Frick trust me Ive gone down the rabbit hole 18 trillion times lol. From the studies Ive read, partial or segment low level mosaic which is what I have are generally confined to the trophectoderm which is what becomes the placenta and MORE often than not have no abnormalities at birth whatsoever. Also because mine is partial its almost certainly not going to magically turn into a full additional X. Unfortunately, theres just NO data on my specific mosaic and thats why Im so stuck on deciding.

[Cotton2]

IMO 100% the embryo is worth transferring if it's a girl. I'm pretty sure there is an exception to finding out the sex of the embryo if there is a sex linked genetic disorder at play. 

 

I knew someone with Turner syndrome (XO). Other than being pretty short she was pretty unremarkable. 

[islandecho]

Its not linked to turners. Its linked to Triple X for a girl or kleinfelders for a male. However, those are cases of FULL additional X chromosome whereas ours is segmental partial duplication low level meaning a small additional piece (again only biopsied from the trophectoderm not icm).
So instead of eitherXY or XX it is that with an extra little piece at the bottom of the one x. In Canada its harder to find out gender but if we pushed we could, but we wouldnt. Our genetic counsellor said its extremely extremely unlikely that partial piece if it was represented in the inner cell mass would magically become another full X, but to what extend an extra piece would have they dont really have any studies.

If it was turners i believe its a full missing X and 100% we would not be transferring, too high fetal involvement and just in general for us not worth the risk.

[happyfrog]

a friend of my friend had the transfer with mosaics, and lost her pregnancy. Only IVF PGS NGS worked out for her, and she has a healthy baby.

[islandecho]

Soooooo many women have successful pregnancies with low level mosaics, theyre actually statistically on par with euploids as of all the new studies that came out last month! So I dont believe all of that is necessary one single bit. I also see you posting non stop about ngs...what is it exactly? In fact, if I could go back in time I wouldnt have even tested. The body has an amazing way of self correction.

[Cotton2]

Even a PGS normal only has 60-80% chance of a take home baby. 

[DorothyandToto]

NGS is the newest form of PGS testing...it stands for Next Generation Sequencing

[returnable]

Even a PGS normal only has 60-80% chance of a take home baby. 

 

I would say that probability is too high.

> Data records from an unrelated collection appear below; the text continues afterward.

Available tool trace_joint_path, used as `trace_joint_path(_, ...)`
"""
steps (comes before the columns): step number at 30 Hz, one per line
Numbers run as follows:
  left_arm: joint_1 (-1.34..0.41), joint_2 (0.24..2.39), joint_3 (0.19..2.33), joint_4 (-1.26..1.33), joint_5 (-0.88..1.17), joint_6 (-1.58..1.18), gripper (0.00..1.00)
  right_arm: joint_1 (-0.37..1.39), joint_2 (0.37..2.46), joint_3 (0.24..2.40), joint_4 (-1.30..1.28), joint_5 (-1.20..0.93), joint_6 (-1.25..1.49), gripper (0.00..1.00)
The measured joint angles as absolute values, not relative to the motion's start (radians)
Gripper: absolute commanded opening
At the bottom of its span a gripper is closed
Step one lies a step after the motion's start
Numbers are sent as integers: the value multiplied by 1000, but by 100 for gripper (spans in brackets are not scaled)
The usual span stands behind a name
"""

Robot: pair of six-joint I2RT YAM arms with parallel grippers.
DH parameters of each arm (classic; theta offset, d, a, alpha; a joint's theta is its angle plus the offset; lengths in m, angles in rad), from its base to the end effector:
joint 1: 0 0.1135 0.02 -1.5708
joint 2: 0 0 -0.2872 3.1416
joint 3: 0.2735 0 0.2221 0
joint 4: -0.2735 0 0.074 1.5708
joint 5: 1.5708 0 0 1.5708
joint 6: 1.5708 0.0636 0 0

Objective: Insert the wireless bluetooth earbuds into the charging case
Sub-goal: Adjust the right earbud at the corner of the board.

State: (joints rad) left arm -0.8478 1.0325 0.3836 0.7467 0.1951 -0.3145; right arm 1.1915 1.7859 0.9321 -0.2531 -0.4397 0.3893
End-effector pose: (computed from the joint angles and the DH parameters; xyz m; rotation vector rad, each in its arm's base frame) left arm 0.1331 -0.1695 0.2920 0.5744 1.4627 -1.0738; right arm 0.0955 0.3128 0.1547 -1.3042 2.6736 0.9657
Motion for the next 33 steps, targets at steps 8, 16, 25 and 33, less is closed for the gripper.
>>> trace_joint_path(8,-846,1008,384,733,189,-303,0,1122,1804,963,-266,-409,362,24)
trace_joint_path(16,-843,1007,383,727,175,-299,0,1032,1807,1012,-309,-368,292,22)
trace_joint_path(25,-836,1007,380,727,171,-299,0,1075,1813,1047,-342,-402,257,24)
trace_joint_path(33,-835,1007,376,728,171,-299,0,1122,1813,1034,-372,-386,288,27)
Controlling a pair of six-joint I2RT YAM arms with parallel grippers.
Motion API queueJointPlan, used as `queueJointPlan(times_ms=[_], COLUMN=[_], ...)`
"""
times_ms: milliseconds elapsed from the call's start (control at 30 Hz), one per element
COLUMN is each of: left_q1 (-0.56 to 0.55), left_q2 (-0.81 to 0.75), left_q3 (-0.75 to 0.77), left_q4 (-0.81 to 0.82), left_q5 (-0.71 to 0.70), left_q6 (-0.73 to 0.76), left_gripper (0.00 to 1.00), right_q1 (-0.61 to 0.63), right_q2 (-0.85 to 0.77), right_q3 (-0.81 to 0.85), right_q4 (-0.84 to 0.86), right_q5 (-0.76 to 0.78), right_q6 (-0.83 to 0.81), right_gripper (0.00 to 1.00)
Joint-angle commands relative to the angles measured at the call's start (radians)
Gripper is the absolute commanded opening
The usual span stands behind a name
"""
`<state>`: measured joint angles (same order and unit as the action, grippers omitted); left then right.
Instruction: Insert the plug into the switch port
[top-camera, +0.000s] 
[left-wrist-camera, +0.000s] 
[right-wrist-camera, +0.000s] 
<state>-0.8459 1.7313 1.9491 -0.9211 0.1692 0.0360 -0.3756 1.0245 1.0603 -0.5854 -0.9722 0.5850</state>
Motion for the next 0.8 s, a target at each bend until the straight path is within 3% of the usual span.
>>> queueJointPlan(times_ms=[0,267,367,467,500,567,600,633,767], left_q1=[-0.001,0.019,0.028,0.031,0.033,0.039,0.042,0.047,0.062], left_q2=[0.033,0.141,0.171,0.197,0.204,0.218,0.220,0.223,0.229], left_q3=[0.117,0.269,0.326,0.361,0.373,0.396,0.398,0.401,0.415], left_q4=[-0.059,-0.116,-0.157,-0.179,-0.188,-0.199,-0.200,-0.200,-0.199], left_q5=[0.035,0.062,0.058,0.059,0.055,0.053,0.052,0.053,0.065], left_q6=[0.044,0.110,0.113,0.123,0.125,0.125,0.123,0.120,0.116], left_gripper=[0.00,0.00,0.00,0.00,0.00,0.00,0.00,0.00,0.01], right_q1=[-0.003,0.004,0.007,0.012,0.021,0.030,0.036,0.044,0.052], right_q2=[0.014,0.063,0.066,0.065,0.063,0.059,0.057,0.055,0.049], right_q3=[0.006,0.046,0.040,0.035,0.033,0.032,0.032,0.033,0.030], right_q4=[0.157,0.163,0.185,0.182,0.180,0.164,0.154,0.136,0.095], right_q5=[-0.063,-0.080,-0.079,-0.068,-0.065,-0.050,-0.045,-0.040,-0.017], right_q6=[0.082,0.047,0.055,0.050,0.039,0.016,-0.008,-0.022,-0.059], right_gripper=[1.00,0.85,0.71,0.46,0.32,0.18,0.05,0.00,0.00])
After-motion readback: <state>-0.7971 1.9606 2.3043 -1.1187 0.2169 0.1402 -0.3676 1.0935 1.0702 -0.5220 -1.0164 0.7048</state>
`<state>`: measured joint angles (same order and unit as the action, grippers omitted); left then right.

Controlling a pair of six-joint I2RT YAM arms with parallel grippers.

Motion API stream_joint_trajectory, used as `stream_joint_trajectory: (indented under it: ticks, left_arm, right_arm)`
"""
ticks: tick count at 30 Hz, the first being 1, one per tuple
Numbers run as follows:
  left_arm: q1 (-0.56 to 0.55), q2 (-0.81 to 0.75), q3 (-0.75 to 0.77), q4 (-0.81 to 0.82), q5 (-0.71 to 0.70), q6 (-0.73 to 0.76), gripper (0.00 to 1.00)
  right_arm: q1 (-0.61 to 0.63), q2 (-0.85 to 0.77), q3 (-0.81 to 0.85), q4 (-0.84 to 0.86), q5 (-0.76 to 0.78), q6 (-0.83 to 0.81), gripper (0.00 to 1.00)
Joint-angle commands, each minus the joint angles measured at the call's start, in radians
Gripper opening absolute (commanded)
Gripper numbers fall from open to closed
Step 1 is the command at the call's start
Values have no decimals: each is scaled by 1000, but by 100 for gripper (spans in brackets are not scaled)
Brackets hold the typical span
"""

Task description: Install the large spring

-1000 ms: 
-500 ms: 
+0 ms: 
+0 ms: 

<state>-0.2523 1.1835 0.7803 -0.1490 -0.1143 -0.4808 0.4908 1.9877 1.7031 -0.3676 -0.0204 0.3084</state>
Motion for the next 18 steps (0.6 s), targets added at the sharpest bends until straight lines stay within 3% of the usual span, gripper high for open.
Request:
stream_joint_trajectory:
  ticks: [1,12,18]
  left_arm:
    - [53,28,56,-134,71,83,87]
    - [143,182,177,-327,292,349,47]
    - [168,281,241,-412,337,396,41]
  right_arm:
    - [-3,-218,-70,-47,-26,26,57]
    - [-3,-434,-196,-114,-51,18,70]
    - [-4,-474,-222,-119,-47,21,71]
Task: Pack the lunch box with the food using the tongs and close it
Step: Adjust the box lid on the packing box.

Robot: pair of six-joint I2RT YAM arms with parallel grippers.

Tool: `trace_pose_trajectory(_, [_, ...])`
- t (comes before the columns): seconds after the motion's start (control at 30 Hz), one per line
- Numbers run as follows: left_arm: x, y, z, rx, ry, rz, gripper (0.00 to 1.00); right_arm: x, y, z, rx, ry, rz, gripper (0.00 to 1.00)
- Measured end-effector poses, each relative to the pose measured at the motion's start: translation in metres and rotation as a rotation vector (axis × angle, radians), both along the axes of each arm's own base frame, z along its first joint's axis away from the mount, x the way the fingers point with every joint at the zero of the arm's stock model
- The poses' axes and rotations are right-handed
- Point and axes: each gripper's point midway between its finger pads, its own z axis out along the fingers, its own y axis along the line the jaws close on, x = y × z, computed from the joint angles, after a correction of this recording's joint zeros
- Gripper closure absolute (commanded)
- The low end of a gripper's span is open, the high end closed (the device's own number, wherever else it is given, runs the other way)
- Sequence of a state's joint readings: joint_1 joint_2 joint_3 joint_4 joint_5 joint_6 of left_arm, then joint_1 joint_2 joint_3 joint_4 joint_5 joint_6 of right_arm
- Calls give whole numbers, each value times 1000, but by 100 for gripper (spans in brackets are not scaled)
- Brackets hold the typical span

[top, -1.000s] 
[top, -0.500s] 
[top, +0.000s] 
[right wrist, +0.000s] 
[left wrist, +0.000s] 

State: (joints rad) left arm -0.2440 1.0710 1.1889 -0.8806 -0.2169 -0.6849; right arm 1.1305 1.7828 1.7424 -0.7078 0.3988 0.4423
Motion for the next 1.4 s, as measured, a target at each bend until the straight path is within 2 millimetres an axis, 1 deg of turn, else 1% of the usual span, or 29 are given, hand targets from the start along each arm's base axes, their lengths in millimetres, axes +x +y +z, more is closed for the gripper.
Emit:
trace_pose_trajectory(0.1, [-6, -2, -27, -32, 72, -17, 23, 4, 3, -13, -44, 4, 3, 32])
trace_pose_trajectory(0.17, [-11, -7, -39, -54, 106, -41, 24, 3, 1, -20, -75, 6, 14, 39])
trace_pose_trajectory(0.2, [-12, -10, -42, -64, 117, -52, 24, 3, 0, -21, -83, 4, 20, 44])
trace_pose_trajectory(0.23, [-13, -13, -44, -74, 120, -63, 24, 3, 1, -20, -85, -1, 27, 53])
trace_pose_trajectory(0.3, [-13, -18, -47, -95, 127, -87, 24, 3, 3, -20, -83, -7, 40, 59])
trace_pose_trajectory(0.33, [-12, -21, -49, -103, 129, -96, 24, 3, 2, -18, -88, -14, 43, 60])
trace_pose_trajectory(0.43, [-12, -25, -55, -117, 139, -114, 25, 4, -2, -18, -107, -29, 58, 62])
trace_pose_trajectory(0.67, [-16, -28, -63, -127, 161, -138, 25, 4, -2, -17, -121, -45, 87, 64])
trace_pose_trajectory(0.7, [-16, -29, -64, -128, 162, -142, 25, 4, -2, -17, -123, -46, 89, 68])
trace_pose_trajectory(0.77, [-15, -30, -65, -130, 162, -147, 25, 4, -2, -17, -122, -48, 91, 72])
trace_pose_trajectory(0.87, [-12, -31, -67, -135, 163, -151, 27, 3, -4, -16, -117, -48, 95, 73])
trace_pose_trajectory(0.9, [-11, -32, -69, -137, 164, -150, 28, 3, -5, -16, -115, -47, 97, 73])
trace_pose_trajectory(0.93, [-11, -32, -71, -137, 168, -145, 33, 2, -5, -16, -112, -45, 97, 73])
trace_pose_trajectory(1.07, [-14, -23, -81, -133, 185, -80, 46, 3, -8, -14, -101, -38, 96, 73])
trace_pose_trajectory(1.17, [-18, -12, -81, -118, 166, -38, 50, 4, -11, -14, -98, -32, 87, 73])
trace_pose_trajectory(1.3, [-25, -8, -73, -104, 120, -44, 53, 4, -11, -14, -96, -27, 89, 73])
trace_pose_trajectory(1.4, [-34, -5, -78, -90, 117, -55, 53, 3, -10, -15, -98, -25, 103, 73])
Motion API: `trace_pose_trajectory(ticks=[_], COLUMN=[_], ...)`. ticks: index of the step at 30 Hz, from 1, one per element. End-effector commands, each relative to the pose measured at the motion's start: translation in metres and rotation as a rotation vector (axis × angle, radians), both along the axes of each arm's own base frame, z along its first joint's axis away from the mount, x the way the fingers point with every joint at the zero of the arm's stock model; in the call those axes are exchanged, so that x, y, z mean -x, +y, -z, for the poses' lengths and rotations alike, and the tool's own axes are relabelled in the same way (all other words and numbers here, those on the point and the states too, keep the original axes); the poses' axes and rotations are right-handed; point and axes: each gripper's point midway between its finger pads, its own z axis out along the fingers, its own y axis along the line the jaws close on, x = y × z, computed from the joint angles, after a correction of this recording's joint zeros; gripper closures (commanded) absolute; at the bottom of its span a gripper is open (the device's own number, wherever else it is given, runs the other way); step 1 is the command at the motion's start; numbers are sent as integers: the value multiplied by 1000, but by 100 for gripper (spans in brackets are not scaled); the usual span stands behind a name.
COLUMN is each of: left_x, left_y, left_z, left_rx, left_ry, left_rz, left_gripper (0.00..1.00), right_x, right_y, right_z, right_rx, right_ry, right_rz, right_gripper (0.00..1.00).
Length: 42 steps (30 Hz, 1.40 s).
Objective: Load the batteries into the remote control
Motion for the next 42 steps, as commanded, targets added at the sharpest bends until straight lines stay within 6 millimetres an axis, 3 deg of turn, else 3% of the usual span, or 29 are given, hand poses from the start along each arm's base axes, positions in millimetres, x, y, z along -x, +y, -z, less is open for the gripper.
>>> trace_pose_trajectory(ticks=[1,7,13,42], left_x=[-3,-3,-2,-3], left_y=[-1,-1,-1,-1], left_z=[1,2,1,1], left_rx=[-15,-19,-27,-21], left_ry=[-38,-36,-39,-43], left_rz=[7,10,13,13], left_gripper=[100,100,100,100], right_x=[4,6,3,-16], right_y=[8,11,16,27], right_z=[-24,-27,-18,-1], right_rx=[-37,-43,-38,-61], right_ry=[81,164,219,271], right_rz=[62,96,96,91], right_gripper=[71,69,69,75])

Do you have a source?

[Maybe]

Yeah. The highest possible would be around 55-65%.. and thats too optimistic I guesd

[DorothyandToto]

I have no written statistics...just what my doctor told me here at Mount Sinai in Toronto. She indicated their success rate for any given PGS normal transfer is approximately 60%. She said if the woman had a live birth prior, the chances could be as high as 80%.
Myself and another woman I know were successful on our first PGS normal transfers at this clinic, however, another woman I know had two failed PGS normal transfers in a row at this same clinic.

[Cotton2]

 

Even a PGS normal only has 60-80% chance of a take home baby. 

 

I would say that probability is too high. Do you have a source?

 

 

My RE gave me the 60% figure and now that I think of it, I don't remember if that was clinical pregnancy or take home baby rate. I've read the 80% number on the internet.